Del «ya te pillaré en la calle» a «te vas a acordar de mí»

Jan 28th, 2018 | Por | Categoria: Sindicatos de prisiones

En la cárcel asturiana cumplen condena más de un millar de internos y los funcionarios de interior que tienen que asumir las funciones de vigilancia bregan a diario no sólo con la tarea de garantizar la integridad física de los reclusos, sino también con la de esquivar el riesgo que entraña trabajar con un colectivo especial. Las amenazas verbales que reciben, en ocasiones, tanto de los presos como de su entorno familiar, incrementan el desasosiego entre los trabajadores.

«Mi familia es muy peligrosa»

Joaquín Alonso, delegado en el Principado de la Agrupación de los Cuerpos de la Administración de Instituciones Penitenciarias (Acaip), sindicato mayoritario en el centro penitenciario asturiano, cree que una buena parte del problema se solucionaría si los funcionarios de prisiones estuvieran revestidos de la condición de autoridad, para que estas conductas se consideraran delitos y los reclusos que vertieran estas amenazas vieran aumentadas sus sanciones y se les quitaran las ganas de desafiar o provocar a los funcionarios.

Castigados con no salir al patio

Las amenazas que recientemente denunció el colectivo de Enfermería del Hospital Universitario Central de Asturias (Huca) por parte del conocido como «preso resucitado», Gonzalo Montoya, mientras se recuperaba tras haber sido dado por muerto erróneamente son más habituales de lo que pueda parecer entre el colectivo de reclusos y no son aisladas en la cárcel asturiana. «A nosotros nos ocurre con más frecuencia de lo que pueda parecer. Puede sonar a bravuconadas, pero no lo son. Aunque les conozcas porque estás casi de continuo con ellos, siempre hay algún interno que se pone pesado diciendo que quiere que le entregues medicación porque no puede dormir, que no aguanta más y como no se la puedes dar llegan a la amenaza», explica Joaquín Alonso.

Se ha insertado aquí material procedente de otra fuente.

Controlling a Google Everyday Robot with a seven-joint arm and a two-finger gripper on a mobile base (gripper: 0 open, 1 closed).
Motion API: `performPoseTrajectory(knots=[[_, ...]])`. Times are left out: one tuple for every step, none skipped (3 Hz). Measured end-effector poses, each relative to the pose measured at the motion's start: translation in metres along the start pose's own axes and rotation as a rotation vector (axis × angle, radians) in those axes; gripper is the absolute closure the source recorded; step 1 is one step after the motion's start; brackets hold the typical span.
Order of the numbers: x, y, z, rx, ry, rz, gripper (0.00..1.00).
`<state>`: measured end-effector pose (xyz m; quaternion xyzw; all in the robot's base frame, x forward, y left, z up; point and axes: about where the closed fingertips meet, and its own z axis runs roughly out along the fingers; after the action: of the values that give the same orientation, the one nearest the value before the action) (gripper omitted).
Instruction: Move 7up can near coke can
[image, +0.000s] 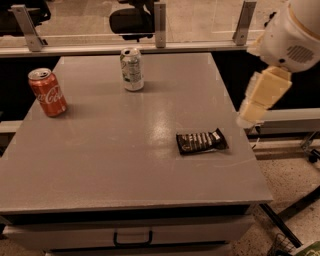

Ante estas situaciones, los funcionarios elaboran un parte donde se relatan los incidentes que se remite a la dirección y se abre una investigación interna. Los presos pueden llegar a ser sancionados, entre otras medidas, con la privación de paseos por el patio, durante varios días, en un período de tiempo que puede oscilar «entre 7 y 14 días», en función de su gravedad. A juicio de Acaip, esta situación revertiría si los funcionarios se consideraran autoridad, como ocurre con los maestros o los médicos. «Es muy importante porque nosotros somos los que estamos en contacto diario con ellos», reitera.

La seguridad es uno de los temas que plantearán, entre otras reivindicaciones, en la manifestación que los sindicatos de prisiones han convocado para el próximo 24 de febrero en Madrid. La necesidad de incrementar las plantillas para rejuvenecerlas ante el progresivo pase a segunda actividad, así como mejoras socioeconómicas ocupan su lista de prioridades.

«Nos estamos quedando sin personal. Hace unos días marcharon de la cárcel de Asturias 19 funcionarios que estaban trabajando en prácticas. El promedio de edad de los funcionarios es alto, con una media de 55 a 56 años de los funcionarios de interior. Los estudios que realizamos en Acaip constatan que en la relación de puestos de trabajo (RPT) faltan más de 50 funcionarios. Estamos bajo mínimos y aquí no pasa nada. Para este año había convocadas 700 plazas en toda España y con eso no se va a arreglar nada», lamenta el delegado sindical.

La falta de empatía de algunos políticos

Entre las propuestas que plantea Acaip figuran la necesidad de estudiar las fórmulas que permitan realizar una mejor clasificación de los internos. «Sería importante, por ejemplo, que los preventivos y penados multirreincidentes estuvieran en distintos módulos, aunque no hay espacio para ello», comenta.

Joaquín Alonso incide en la importancia de sensibilizar a la clase política sobre la problemática que aqueja a la institución penitenciaria, empezando por los representantes políticos asturianos. «Recientemente un político asturiano no quiso ni escuchar a los sindicatos alegando que no le hacía falta porque decía que ya estaba muy enterado de lo que pasaba», censura ante la falta de compromiso y empatía que mostró hacia el colectivo penitenciario.